Tuesday, October 24, 2006

Fumes... Affecting... Brain....

But at last it's really happening. The painting is half completed and what is done looks fabulous. There is a room (*cough*Katherine's*cough*) that I really don't love, but if we keep the door closed and I don't have to live in it (and she loves it), then I can deal. One day we will learn to pick the lightest shade of purple offered. Pale to the point of pastel is preferable over the bubblegum color we have going, but I will repeat... not my room, not my room...

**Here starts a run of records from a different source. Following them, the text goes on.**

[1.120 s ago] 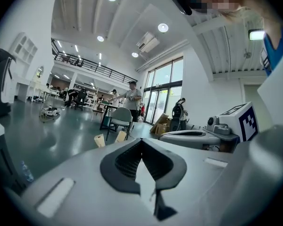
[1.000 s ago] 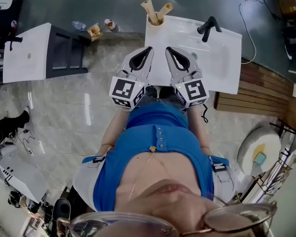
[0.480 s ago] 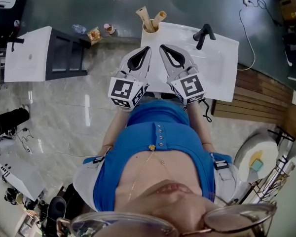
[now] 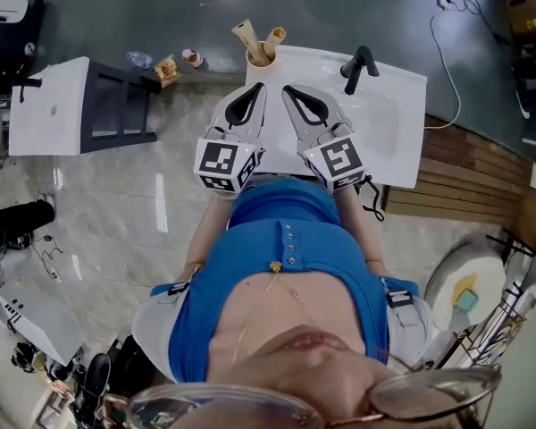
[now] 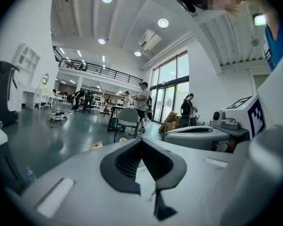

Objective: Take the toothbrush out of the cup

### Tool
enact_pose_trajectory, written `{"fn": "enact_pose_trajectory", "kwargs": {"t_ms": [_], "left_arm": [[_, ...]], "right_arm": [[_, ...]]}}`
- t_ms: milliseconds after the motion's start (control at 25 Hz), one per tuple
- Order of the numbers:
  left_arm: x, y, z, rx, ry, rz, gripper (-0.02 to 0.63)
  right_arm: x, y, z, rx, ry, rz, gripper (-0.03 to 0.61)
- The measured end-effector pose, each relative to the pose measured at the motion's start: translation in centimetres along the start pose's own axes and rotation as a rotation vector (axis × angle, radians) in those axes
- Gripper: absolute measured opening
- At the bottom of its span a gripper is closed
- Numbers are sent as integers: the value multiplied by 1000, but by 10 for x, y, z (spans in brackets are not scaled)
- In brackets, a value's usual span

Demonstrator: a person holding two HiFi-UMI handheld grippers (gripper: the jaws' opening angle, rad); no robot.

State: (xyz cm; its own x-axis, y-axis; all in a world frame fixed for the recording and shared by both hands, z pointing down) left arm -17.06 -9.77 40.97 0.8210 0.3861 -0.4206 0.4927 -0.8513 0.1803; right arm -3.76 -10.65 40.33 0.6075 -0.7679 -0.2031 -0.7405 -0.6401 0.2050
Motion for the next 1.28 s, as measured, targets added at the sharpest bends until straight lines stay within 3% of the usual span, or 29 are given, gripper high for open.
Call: {"fn": "enact_pose_trajectory", "kwargs": {"t_ms": [1280], "left_arm": [[-92,67,-29,-141,51,131,2]], "right_arm": [[30,-45,-31,-123,57,-162,2]]}}
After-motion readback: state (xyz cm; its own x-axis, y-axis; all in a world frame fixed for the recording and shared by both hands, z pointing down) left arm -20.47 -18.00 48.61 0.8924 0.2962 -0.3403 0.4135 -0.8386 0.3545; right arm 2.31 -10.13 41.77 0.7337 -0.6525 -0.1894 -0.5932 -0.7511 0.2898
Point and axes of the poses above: the fingertips, and each gripper's own axes: y forward along the fingers, x to its right, z out of its top, the point moved 8 cm from there along -y, backward along the fingers, and after that the axes turned 13 degrees about -y, right-handed, at the moved point
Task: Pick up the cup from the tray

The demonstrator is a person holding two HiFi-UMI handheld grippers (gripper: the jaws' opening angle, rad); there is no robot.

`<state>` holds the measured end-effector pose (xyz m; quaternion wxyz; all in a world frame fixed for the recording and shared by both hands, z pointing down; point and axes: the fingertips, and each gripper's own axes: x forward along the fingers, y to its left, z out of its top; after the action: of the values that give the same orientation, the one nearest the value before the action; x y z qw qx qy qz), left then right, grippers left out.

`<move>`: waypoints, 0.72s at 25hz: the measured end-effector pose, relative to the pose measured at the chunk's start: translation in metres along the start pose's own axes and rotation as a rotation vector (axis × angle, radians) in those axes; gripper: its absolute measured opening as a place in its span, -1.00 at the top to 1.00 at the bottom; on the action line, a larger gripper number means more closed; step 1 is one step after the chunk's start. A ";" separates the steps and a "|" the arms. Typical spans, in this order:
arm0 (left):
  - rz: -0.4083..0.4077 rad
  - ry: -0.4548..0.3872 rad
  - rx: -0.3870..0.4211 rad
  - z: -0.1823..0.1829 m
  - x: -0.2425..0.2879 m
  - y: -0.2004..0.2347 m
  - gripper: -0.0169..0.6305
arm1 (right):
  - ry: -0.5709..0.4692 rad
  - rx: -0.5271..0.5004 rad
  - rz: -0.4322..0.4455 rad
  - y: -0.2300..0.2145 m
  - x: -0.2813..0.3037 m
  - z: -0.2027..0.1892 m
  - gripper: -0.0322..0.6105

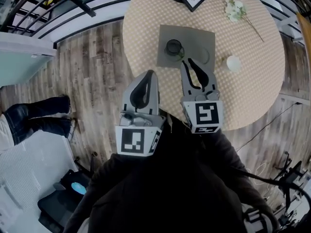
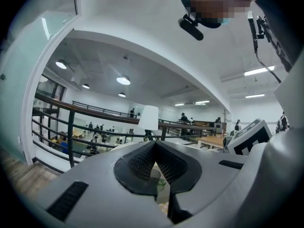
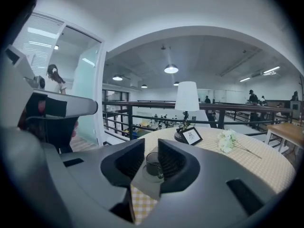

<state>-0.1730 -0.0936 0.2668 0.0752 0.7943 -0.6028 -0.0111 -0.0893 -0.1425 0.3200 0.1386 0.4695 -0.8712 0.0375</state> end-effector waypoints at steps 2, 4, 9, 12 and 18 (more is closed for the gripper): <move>0.000 0.027 -0.004 -0.010 0.010 0.000 0.94 | 0.032 0.014 0.021 -0.004 0.012 -0.010 0.42; 0.007 0.055 -0.013 -0.019 0.017 0.001 0.94 | 0.062 0.018 0.036 -0.006 0.022 -0.019 0.33; 0.052 0.114 -0.040 -0.040 0.031 0.014 0.94 | 0.141 0.007 0.069 -0.010 0.054 -0.047 0.10; 0.080 0.160 -0.036 -0.053 0.035 0.027 0.94 | 0.202 0.016 0.091 -0.010 0.074 -0.065 0.06; 0.121 0.201 -0.072 -0.067 0.045 0.042 0.94 | 0.291 -0.002 0.106 -0.011 0.104 -0.087 0.04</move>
<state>-0.1936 -0.1407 0.3423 0.1642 0.7503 -0.6383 0.0515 -0.1164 -0.2154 0.4313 0.2616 0.4123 -0.8656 0.1112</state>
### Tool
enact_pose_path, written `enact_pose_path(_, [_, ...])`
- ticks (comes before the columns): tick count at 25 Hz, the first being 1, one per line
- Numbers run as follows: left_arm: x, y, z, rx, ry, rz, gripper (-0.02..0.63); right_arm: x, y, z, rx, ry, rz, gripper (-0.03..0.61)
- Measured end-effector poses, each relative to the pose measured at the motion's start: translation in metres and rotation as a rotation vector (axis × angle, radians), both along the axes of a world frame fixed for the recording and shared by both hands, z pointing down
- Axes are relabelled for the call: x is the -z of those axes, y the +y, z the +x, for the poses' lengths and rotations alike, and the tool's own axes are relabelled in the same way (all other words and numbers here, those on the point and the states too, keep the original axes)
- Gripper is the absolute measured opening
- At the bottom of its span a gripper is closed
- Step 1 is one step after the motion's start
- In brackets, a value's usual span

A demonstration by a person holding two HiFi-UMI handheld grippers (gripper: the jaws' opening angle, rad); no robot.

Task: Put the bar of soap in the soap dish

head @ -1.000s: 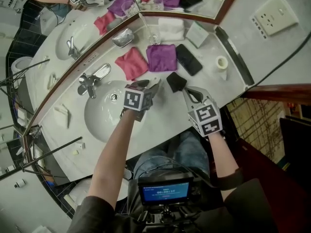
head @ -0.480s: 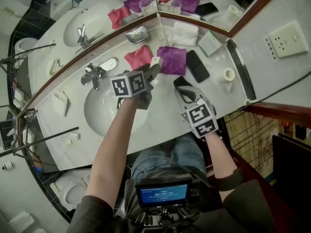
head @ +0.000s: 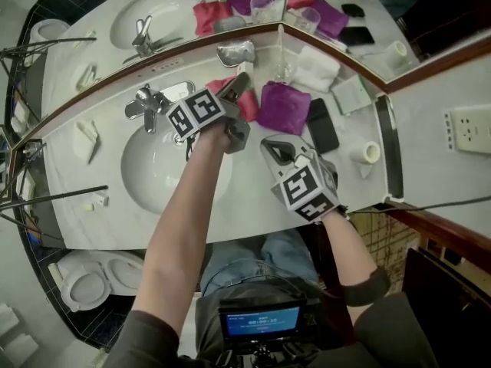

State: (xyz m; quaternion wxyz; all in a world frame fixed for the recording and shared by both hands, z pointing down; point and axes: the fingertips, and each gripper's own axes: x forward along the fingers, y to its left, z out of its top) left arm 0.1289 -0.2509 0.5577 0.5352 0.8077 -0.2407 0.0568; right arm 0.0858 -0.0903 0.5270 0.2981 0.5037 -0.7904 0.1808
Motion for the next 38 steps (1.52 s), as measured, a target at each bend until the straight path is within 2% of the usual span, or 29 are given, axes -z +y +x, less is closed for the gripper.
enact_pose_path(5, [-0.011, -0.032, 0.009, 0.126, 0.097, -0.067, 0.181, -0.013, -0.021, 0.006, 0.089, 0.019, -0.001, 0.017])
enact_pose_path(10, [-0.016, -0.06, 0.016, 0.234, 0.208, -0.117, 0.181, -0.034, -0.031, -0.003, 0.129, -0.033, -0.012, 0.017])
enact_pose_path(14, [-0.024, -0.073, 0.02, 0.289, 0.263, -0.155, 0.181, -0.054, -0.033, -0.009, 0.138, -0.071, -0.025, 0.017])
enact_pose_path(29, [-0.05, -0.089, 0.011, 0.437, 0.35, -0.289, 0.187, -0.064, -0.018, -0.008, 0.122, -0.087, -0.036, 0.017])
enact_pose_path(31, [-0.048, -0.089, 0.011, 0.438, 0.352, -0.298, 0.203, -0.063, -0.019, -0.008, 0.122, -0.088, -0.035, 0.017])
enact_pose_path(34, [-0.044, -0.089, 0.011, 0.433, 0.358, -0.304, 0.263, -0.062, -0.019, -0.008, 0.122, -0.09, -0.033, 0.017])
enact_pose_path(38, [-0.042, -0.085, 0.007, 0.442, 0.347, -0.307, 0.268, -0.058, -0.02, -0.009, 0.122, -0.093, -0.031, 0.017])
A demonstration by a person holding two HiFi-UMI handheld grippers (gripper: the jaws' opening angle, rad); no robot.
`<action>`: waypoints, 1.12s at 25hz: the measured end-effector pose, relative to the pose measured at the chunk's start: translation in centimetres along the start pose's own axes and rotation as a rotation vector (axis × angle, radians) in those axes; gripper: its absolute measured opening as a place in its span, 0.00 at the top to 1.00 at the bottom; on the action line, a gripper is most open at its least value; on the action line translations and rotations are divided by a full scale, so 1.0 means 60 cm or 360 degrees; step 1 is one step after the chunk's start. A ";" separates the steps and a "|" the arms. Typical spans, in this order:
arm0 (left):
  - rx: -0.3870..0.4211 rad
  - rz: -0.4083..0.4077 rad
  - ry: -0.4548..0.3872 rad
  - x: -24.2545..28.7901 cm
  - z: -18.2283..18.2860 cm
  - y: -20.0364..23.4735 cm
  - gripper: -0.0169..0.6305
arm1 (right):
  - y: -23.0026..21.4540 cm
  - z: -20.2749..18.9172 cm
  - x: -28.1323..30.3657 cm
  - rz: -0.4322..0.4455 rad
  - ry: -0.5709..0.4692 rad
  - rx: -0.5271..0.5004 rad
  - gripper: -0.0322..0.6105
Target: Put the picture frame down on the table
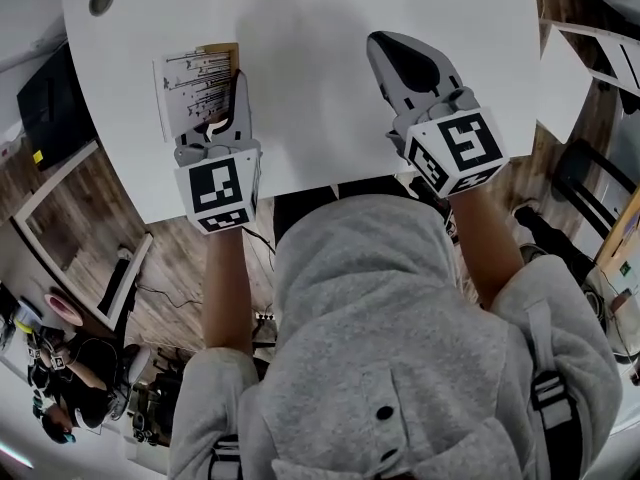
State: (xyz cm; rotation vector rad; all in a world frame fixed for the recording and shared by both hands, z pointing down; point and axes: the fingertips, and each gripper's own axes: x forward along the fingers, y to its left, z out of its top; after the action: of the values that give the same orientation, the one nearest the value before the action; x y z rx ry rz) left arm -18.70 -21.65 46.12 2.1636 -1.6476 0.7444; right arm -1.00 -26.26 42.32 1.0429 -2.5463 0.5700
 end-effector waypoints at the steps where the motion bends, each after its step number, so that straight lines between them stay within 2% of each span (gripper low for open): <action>1: 0.0001 -0.0005 0.0011 0.004 -0.004 0.003 0.81 | 0.003 -0.003 0.005 0.0002 0.0008 -0.0005 0.91; 17: 0.0001 -0.0026 0.0093 0.060 -0.041 0.029 0.81 | 0.008 -0.031 0.056 0.0002 0.0078 0.0074 0.91; 28: 0.0074 -0.0019 0.0082 0.081 -0.047 0.010 0.81 | 0.000 -0.053 0.055 0.0007 0.0083 0.0100 0.91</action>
State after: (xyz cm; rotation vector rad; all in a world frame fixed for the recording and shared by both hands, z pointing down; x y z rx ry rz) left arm -18.89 -24.15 51.20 2.1652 -1.6056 0.8356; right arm -2.75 -26.66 46.53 1.0303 -2.5009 0.6736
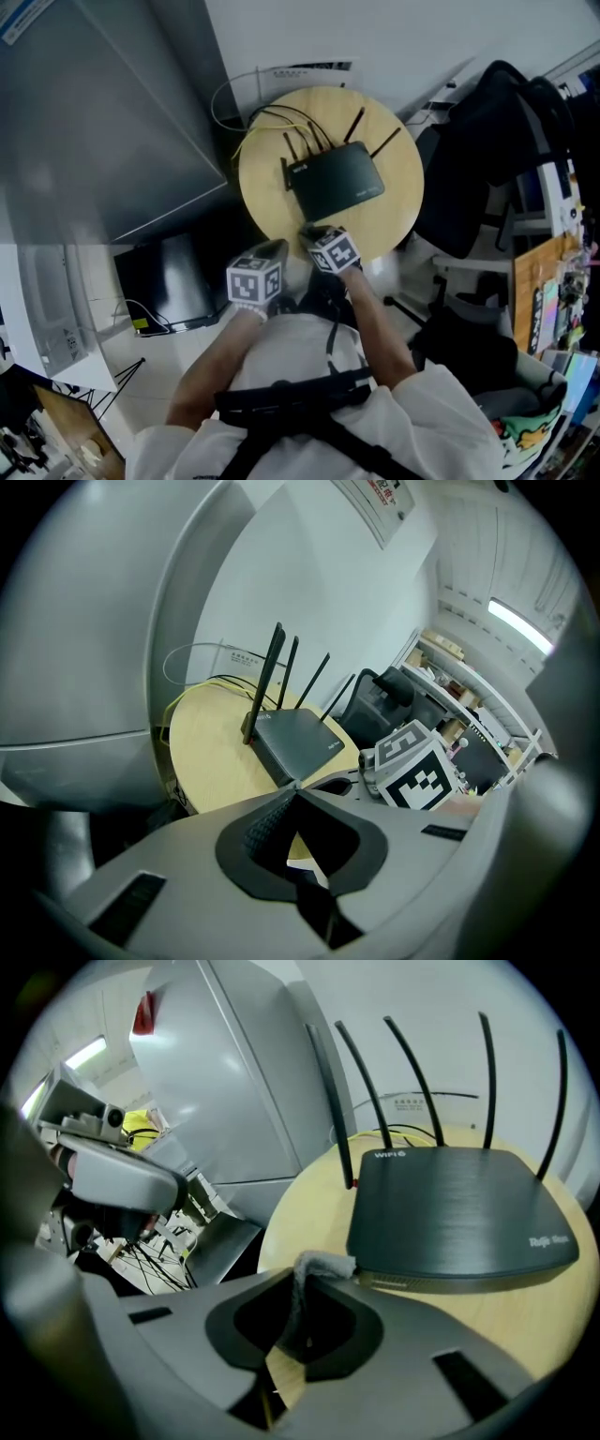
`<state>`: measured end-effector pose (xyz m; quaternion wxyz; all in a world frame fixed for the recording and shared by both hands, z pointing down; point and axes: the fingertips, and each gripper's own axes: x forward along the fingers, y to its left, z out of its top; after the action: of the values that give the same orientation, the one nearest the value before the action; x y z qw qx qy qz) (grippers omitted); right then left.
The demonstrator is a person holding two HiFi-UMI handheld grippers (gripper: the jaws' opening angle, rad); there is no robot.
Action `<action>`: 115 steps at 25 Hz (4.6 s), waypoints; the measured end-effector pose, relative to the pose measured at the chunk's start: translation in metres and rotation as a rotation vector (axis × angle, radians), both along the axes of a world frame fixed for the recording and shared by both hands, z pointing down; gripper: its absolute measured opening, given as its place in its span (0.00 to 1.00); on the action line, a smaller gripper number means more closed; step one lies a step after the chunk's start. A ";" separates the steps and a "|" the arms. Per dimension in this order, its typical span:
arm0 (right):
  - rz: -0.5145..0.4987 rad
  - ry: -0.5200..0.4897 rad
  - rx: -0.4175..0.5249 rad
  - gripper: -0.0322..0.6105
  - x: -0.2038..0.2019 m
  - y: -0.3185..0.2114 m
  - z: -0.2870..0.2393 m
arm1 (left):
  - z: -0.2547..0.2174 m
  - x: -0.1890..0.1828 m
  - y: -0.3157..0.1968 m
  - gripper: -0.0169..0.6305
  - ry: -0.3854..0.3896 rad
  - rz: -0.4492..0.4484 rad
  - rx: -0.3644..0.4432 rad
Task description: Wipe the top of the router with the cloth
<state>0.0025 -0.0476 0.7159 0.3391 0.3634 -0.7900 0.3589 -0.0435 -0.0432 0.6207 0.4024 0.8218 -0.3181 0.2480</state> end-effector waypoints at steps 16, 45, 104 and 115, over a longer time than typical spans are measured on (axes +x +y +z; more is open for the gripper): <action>0.435 0.125 -0.003 0.11 -0.020 -0.086 -0.004 | 0.000 -0.064 -0.017 0.02 0.034 -0.068 0.014; 0.542 0.166 -0.092 0.11 0.050 0.009 0.006 | -0.008 -0.015 0.008 0.02 0.083 0.060 0.006; 0.463 -0.287 0.429 0.11 0.086 0.222 -0.253 | -0.148 0.014 0.201 0.02 0.120 -0.120 0.318; 0.522 -0.226 0.465 0.11 0.079 0.203 -0.261 | -0.162 0.010 0.169 0.02 0.166 -0.055 0.346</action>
<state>0.0819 0.1553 0.4545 0.0550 0.5780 -0.7637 0.2822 -0.0332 0.1259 0.4588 0.2868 0.8874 -0.3438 0.1099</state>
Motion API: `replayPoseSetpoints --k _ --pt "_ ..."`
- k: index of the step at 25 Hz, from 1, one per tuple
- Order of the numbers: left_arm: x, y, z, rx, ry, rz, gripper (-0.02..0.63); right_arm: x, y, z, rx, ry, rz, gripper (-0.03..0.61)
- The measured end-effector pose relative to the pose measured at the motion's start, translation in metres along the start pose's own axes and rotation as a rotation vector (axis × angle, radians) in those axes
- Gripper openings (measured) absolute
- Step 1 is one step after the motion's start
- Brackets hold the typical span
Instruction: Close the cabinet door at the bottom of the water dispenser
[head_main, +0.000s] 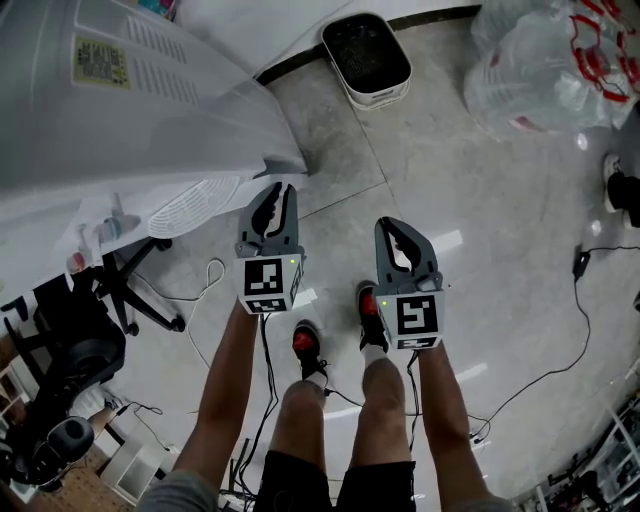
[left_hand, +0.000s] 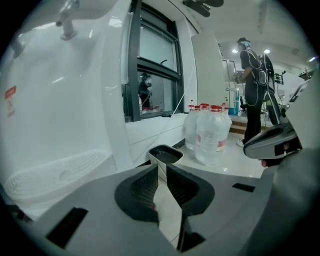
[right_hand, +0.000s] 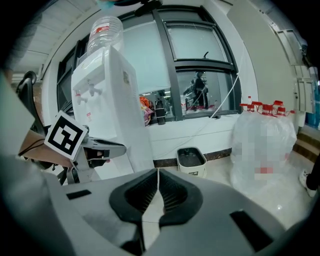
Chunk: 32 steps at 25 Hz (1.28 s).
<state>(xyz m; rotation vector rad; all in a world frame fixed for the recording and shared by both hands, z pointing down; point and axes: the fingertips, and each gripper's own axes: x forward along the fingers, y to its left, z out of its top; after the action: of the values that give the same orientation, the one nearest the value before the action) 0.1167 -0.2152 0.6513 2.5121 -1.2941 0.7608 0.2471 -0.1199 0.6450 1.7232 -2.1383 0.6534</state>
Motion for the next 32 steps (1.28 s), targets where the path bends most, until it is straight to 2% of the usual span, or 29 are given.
replayPoseSetpoints --k 4,13,18,23,32 --pt "-0.026 0.003 0.020 -0.016 0.001 0.010 0.071 -0.017 0.010 0.029 -0.016 -0.012 0.009 0.025" --pt "-0.108 0.010 0.098 -0.067 -0.050 0.054 0.070 -0.065 0.041 0.124 -0.070 -0.059 0.050 0.025" --pt "-0.152 0.016 0.142 -0.098 -0.077 0.086 0.071 -0.087 0.068 0.179 -0.113 -0.081 0.099 0.025" --pt "-0.199 0.032 0.197 -0.128 -0.146 0.138 0.071 -0.107 0.100 0.244 -0.154 -0.137 0.157 0.025" --pt "-0.293 0.045 0.255 -0.159 -0.187 0.212 0.070 -0.160 0.158 0.324 -0.196 -0.191 0.239 0.025"
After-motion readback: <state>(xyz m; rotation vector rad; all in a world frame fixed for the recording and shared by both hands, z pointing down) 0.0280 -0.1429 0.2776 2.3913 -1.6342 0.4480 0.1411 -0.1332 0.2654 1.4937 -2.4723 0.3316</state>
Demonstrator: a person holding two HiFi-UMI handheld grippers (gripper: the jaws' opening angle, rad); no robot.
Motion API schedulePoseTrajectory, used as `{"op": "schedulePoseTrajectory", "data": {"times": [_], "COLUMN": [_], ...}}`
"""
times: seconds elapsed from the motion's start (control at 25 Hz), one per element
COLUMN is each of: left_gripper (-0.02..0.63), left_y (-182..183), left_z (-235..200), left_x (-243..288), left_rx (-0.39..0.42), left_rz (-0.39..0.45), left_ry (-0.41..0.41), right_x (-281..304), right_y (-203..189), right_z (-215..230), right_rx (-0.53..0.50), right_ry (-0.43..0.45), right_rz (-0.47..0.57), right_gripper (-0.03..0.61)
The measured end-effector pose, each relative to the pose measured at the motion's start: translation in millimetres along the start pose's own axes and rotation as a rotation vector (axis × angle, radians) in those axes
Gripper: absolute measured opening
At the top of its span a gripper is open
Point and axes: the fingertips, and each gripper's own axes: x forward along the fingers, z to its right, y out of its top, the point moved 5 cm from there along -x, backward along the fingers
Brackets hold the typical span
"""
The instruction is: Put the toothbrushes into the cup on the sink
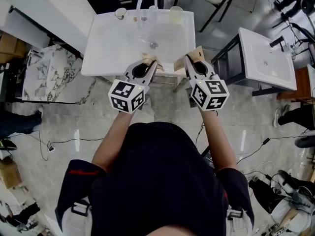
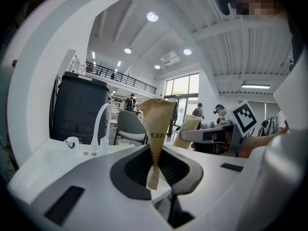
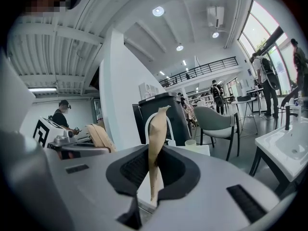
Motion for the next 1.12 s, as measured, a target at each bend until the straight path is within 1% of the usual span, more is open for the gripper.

It's worth it to us to paint for a 3-year tour. The house is furnished in gov't off-white drab from the wall color to the rugs and furniture, which we've discovered is not always the norm. A couple houses down, each room has different color curtains, royal blue Persian style rugs and dark living room furniture. They've painted their walls as well, so everywhere you look there are bright splashes of color. Now I can say the same for ours. Once we purchase some rugs and put our pictures and paintings up, it might actually look like -we- live here.

Sunday, October 22, 2006

Family Bonding Weekend

With our weekend only half done, I have to say how much I (still) like everyone in our family.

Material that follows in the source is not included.